Changed it to nginx:1.17

kubectl edit deploy web

kubectl rollout history deploy web
deployment.apps/web
REVISION  CHANGE-CAUSE
1         <none>
2         <none>

srikanth arani:
@Fernando Jimenez should he be using --record flag along with the deployment command?

Fernando Jimenez:
–record will place the command utilized, in this case kubectl edit deploy web into an annotation in the deployment object. I do not know if that’s what is wanted but it does not change the result of the rollout history.

R:
i have another option to keep two manifest yaml files created one with original configuration and the other with changed configuration. it will then solve the purpose.
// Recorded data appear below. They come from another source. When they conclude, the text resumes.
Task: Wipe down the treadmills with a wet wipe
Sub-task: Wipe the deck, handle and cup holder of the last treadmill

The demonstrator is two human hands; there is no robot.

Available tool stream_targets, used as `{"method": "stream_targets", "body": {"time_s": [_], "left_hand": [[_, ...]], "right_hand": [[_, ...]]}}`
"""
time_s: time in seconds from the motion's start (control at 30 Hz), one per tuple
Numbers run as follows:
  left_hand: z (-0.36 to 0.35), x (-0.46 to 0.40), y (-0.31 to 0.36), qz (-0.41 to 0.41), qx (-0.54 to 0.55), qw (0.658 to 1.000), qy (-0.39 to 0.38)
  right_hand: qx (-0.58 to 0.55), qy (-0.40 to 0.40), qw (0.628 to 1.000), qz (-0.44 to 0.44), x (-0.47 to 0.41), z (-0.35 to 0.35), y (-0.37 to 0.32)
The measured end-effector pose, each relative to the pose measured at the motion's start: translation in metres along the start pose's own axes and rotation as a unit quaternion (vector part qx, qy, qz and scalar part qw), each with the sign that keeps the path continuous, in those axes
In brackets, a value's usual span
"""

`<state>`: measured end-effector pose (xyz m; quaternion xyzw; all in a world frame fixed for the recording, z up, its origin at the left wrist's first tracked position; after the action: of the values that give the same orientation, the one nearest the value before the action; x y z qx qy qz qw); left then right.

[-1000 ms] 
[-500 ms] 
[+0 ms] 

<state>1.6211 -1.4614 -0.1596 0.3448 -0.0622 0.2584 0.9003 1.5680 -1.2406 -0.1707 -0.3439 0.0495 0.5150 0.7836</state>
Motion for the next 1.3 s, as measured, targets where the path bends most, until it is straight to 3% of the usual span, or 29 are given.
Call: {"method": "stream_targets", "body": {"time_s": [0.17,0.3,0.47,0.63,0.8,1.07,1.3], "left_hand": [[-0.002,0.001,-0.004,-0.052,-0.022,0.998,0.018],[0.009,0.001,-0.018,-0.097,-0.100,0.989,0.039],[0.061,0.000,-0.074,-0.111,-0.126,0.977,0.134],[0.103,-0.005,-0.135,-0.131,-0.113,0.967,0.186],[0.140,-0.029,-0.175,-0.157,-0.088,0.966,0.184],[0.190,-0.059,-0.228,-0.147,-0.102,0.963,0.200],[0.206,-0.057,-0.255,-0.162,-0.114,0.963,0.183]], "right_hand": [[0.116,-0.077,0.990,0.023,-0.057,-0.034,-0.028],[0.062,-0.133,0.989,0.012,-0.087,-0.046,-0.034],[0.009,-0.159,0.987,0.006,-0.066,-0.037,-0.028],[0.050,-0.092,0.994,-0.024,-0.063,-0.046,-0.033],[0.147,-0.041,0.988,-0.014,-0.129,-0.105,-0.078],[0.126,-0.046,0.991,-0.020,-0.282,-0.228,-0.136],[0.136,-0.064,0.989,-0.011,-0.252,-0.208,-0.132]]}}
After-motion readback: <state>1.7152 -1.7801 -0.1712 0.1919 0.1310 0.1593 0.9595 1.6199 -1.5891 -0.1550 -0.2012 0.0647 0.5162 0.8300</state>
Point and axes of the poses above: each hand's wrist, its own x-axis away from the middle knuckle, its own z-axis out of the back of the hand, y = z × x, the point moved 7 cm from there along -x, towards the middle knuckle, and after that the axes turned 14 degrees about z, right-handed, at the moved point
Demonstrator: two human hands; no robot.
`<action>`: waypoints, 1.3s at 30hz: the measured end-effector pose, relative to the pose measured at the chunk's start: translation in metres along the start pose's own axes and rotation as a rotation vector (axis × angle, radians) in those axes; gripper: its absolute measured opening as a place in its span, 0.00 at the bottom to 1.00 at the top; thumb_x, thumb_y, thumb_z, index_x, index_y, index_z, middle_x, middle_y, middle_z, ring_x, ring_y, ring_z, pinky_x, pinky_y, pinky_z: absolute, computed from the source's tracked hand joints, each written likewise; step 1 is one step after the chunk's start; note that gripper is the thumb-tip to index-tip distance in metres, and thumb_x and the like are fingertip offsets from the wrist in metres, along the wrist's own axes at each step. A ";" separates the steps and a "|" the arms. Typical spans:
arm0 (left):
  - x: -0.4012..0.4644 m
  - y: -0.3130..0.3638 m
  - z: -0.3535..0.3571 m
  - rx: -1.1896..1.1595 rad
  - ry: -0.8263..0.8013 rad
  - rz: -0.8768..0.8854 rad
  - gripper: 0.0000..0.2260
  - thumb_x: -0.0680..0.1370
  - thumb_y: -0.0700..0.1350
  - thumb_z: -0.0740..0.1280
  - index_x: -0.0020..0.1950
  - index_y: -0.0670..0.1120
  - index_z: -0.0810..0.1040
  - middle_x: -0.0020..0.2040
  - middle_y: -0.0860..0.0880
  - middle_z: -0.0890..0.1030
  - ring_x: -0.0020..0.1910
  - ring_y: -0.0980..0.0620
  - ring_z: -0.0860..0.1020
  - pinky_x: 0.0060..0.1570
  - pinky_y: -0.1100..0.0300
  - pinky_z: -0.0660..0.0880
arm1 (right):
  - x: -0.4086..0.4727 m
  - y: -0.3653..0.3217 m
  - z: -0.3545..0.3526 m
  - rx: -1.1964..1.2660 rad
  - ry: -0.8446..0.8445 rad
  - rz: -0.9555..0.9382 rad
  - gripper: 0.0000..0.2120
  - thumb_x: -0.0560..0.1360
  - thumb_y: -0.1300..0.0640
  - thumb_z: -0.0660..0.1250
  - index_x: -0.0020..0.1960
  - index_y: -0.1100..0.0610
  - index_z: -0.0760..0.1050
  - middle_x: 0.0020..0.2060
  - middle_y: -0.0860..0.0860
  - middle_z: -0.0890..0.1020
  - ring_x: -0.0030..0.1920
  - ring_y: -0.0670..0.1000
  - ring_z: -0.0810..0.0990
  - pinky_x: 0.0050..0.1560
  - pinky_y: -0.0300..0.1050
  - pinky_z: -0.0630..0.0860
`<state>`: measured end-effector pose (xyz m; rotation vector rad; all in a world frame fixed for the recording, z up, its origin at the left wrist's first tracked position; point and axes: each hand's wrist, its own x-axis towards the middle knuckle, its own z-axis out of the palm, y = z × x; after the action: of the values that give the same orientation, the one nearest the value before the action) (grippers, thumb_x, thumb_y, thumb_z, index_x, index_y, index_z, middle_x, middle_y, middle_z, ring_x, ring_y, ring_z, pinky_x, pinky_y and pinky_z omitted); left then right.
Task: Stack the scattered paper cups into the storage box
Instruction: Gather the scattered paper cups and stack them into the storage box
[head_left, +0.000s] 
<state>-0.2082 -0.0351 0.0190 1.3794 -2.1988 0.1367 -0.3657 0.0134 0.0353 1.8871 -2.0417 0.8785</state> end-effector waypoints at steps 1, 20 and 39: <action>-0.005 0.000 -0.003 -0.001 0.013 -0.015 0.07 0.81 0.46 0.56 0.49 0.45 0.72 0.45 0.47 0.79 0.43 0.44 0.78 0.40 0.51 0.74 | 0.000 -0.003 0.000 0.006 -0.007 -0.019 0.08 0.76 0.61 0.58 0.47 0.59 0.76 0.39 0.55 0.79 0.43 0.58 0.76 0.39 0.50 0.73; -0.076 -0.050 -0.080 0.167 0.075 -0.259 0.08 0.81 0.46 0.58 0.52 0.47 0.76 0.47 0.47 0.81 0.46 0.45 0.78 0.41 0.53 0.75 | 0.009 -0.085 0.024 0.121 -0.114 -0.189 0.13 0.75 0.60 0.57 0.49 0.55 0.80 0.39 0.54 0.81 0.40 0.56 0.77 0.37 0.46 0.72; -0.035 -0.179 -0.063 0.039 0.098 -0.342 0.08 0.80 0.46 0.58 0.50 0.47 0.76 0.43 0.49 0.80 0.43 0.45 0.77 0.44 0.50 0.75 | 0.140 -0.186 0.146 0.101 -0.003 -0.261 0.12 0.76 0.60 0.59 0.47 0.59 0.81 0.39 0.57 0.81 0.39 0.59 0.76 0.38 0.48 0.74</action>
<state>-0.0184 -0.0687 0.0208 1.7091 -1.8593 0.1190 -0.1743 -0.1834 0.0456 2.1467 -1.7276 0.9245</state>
However, i am not sure is there any other approach to fulfil this demand or its the only way of keeping two files to revert back to original state.

Fernando Jimenez:
A rollout is only for changes to the containters template, and it is implemented via the replicaset (first spec). However, I am started to think you are talking about the whole deployment object. In that case, you have to keep a version system on the yaml file.